"Run as Administrator": What Does It Mean?

You need to do some reading on Proactive AV products.

Look, you're happy with your approach & I'm happy with mine. After 37 years, I've had to recover exactly twice: (1) in XP w/o the proactive av and (2) a HD failure.

So, yes dear, you can have the last word ...
last word? We're not married... this is a disagreement and a conversation.

I'm in the tech industry so I'd like to think I'm informed enough.

Point 1: you can never be sure any download is safe
Point 2: if you do download something, you will run it regardless of UAC prompt, making it pointless.

sooo what exactly is your counter argument?
 
I'll not debate further. We started in '89 with PCs and have managed Linux, Unix, Mainframes, Macs and (oh sigh) even Windows ... your experience, like mine, is relative to yourself. Enjoy.
 
Um no. My point is antivirus in most cases allows you to work as usual and not be paranoid.

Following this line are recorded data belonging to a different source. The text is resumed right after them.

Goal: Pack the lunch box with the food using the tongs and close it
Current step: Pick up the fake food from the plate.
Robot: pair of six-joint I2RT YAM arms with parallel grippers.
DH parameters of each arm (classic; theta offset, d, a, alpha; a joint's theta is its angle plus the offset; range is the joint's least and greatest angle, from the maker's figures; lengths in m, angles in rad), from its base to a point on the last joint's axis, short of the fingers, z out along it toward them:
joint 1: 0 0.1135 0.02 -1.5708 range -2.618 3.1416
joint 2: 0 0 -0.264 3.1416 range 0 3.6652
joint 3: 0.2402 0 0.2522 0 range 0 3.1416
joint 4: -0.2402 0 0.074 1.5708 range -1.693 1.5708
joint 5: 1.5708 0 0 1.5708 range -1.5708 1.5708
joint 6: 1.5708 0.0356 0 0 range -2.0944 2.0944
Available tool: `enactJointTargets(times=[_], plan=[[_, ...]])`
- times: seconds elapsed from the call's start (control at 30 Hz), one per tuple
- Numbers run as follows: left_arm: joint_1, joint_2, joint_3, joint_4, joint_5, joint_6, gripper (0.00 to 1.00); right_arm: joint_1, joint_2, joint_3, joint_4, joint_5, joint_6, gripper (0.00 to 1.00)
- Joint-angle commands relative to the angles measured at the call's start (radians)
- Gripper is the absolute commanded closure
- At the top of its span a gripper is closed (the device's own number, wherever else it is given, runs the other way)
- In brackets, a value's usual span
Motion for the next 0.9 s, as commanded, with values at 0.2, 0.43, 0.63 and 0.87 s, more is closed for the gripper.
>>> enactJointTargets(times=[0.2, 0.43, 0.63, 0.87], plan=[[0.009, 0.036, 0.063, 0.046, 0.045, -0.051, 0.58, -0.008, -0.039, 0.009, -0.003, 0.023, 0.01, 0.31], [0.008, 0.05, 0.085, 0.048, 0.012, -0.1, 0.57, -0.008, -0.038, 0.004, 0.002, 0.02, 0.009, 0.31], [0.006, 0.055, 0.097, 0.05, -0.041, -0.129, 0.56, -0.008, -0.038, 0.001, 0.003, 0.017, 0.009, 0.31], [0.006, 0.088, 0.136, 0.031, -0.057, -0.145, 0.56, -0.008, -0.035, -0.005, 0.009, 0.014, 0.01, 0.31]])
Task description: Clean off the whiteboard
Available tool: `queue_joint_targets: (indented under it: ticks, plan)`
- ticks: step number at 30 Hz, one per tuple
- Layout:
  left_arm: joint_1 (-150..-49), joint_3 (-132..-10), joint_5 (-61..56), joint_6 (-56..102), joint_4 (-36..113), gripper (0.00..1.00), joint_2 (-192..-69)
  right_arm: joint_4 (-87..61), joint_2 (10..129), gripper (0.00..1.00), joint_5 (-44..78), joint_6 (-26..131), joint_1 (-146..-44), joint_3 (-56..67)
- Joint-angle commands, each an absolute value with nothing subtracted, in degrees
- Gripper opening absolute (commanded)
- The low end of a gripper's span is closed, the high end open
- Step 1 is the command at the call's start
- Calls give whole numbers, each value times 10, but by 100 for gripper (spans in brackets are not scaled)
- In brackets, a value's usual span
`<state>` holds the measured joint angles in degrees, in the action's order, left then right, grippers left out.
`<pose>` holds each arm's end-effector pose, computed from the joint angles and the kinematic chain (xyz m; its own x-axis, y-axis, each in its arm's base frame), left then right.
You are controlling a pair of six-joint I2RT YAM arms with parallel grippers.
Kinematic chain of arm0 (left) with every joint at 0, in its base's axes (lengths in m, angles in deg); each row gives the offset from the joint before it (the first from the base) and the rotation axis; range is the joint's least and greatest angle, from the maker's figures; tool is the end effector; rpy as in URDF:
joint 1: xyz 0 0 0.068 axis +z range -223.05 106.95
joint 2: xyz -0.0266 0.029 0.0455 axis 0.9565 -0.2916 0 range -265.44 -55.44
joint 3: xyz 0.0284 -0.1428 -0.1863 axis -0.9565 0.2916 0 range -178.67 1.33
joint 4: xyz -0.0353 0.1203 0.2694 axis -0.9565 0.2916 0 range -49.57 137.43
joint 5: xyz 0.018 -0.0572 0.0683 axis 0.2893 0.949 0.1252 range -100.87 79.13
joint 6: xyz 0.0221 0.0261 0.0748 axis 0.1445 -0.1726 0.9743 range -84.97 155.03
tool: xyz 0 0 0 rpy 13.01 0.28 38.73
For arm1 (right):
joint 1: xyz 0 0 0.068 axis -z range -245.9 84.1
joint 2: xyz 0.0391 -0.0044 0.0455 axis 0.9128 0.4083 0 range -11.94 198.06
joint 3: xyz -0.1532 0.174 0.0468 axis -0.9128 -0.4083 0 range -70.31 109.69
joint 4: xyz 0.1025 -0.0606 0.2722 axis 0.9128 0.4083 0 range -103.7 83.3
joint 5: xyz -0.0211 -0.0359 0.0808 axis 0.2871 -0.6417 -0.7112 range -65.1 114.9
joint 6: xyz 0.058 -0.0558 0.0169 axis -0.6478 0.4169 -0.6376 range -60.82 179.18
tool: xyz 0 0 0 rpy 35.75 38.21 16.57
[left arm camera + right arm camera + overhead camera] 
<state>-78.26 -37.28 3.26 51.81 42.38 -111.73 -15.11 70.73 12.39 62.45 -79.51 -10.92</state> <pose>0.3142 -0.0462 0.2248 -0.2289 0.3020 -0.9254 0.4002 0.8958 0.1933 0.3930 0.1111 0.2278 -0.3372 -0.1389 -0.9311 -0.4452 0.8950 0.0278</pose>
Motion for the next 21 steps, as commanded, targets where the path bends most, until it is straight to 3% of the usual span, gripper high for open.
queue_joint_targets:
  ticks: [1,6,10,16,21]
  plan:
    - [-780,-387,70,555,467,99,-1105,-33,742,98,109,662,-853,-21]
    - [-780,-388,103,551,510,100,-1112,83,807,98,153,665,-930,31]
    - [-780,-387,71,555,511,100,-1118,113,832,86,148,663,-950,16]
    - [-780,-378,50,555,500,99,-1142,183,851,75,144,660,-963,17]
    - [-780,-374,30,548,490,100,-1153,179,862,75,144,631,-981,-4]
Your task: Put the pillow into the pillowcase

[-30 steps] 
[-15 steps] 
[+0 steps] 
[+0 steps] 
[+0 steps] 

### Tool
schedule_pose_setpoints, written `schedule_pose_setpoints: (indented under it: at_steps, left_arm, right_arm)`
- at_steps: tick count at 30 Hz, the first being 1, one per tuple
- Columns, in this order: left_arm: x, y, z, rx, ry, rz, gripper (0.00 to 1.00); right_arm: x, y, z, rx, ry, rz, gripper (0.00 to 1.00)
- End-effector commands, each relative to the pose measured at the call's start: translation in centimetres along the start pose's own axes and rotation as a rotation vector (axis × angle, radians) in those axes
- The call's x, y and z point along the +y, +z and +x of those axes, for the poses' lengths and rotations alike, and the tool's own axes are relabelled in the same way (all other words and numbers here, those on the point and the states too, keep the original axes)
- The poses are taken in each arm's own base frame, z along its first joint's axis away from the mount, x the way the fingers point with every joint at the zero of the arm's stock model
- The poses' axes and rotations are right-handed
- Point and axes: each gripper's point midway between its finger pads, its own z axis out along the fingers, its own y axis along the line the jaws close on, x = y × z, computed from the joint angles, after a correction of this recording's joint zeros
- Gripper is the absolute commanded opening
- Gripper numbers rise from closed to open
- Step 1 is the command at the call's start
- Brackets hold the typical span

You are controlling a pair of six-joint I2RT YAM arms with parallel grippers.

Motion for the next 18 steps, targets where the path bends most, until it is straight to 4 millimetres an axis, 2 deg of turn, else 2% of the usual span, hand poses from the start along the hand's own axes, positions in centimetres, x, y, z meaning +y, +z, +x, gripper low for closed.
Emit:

Sometimes you just don't know whether to trust a download or not and in those cases, UAC is totally pointless.
In those cases you probably should default to NOT trusting it or do a little more digging to see whether it's actually trustworthy or not(if it's actually what it claims to be, many times you can find checksums for instance). That's not paranoia, it's just common sense.
 
I disagree. It is your antivirus' job to stop malware attacks. If you download a file to install on your computer, then get an "are you sure you want to run this with administrative privileges" popup, I doubt anybody would say no and choose simply not to install it. There's no way to know if you should or should not accept, hence why your antivirus should be making that decision for you.
Terrible terrible advice. The first step is to download and install from reputable sources. EVERY install will ask for admin privileges - with UAC on, NOTHING can install to program files without admin privileges. Every virus scanner still is behind 0 days for a period of time. The first step to protection is to not download from dodgy sites.
 
Yes it's a nuisance, but it tells me when I DIDN'T do something and still the system wants to make changes. So I'll accept the nuisance.
Yep the only people who complain about UAC don't understand the function of UAC and don't know how to use it properly. Vista was a debacle because they chain requested elevation rather than inheriting the first elevation for a process tree. It was unrefined but the purpose of UAC on Vista was for very good reason.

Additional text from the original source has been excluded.